6

The problem is (integer) duplicate removal, which can also be perceived as producing the image of an evaluated function (of integers):

Given a sequence $S_\text{in}$ of $n$ integers, produce a sequence $S_\text{out}$ of elements such that any element in $S_\text{in}$ also appears in $S_\text{out}$, and all elements in $S_\text{out}$ are distinct.

Ignoring some details regarding the elements' size in bits, this can be done by sorting in $O(n \log n)$ time; or by hashing in expected time $O(n)$.

Given that we don't require $S_\text{out}$ to be sorted - is it possible to do better than sorting in the worst case?

Notes:

  • Some dependence on the output size (let's call it $m$) rather than $n$ is an improvement, but I'm mostly interested in getting closer to linearity in $n$.
  • The details I've ignored may not be so insignificant.
  • Algorithms need not be restricted to algebraic computation, i.e. you can tear into the bit representation if it helps.
  • We cannot make any assumptions regarding the input distribution.
einpoklum
  • 1,025
  • 6
  • 19

3 Answers3

6

It is a classical result that the element distinctness problem requires $\Omega(n\log n)$ comparisons in the comparison model (the one used to analyze sorting algorithms); in fact, it also requires $\Omega(n\log n)$ time in stronger models such as algebraic decision trees, in which we are allowed to compute the sign of arbitrary bounded degree polynomials (rather than just $x_i - x_j$).

The element distinctness problem asks whether all elements in the input are distinct.

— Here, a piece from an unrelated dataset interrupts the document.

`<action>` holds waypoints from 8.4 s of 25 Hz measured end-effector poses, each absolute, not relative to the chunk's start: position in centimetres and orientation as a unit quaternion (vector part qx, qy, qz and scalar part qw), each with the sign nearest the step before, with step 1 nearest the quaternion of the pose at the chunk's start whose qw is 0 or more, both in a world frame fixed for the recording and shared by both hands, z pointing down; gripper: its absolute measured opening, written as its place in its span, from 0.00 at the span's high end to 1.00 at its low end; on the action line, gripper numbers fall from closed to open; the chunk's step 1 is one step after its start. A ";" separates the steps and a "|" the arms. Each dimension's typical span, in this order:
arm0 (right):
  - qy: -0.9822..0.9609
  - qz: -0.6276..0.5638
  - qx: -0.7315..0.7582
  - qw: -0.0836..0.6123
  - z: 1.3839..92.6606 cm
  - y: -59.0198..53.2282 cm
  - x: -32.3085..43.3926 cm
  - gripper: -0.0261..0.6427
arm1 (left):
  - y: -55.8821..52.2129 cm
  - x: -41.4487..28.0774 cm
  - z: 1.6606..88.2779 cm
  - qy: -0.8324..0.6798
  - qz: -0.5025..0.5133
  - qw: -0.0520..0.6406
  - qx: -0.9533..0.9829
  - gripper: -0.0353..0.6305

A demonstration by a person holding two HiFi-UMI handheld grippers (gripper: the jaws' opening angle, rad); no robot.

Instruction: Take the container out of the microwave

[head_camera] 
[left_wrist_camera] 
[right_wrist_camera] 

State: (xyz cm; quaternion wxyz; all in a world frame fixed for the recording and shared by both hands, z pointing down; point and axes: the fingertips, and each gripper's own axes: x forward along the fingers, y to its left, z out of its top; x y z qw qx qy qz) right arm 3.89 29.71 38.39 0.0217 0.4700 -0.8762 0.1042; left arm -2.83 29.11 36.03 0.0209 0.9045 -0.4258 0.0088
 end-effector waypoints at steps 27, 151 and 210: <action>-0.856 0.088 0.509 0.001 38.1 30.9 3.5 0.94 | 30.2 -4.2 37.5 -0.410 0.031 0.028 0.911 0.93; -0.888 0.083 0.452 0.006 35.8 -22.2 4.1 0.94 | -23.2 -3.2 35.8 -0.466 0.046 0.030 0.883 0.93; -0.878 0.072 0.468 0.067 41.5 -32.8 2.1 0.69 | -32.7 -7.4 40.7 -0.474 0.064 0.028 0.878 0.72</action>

This is clearly easier than your problem, since you can just compare the sizes of the input and output arrays. Hence in these computation models, you cannot do asymptotically better than $n\log n$.

Yuval Filmus
  • 280,205
  • 27
  • 317
  • 514
1

You can do $O(n \log m)$ if you use a (balanced) binary search tree as a set.

I don't know about a linear-time algorithm to solve this problem, perhaps there is a reduction to prove this is impossible?

ATOMP
  • 276
  • 1
  • 4
-1

If every element of the array ($a$) is in the range of $0$ to $k$, you can have $\theta(n)$ runtime when $k=O(n)$. All you have to do is to maintain an array ($c$) of $k$ elements initialized to $0$ and set $c[a[i]] = 1$ whenever $a[i]$ is encountered to be 0. At the same time you should write the corresponding element ($a[i]$) in an array $b$ only if the $c[a[i]] =0$.

Mr. Sigma.
  • 1,301
  • 1
  • 16
  • 38